Copy every line from the material below that holds "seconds".

§ **DATASET CONTENT**:
____

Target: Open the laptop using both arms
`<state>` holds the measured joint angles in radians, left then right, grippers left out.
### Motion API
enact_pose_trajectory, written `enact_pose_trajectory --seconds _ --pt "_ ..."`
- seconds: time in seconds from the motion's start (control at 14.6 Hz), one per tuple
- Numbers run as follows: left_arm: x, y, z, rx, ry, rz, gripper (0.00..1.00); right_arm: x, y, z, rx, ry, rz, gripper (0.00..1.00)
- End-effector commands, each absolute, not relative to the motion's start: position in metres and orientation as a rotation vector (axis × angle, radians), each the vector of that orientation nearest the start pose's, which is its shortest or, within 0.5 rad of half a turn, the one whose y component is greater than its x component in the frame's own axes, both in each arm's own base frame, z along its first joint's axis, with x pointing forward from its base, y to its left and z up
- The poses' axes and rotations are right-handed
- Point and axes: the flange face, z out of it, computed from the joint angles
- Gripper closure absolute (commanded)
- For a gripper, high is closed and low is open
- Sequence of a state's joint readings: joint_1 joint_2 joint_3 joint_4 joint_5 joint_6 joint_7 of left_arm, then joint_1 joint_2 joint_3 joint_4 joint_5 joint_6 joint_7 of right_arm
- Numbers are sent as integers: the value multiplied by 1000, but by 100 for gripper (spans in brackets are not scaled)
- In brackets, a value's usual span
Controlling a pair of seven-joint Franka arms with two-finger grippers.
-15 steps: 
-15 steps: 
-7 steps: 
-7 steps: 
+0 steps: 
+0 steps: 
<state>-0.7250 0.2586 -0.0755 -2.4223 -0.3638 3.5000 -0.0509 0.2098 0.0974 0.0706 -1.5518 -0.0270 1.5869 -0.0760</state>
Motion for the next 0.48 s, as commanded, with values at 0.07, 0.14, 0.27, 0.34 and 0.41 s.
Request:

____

§ **THE COMPLETED TASK**:
enact_pose_trajectory, written `enact_pose_trajectory --seconds _ --pt "_ ..."`
- seconds: time in seconds from the motion's start (control at 14.6 Hz), one per tuple

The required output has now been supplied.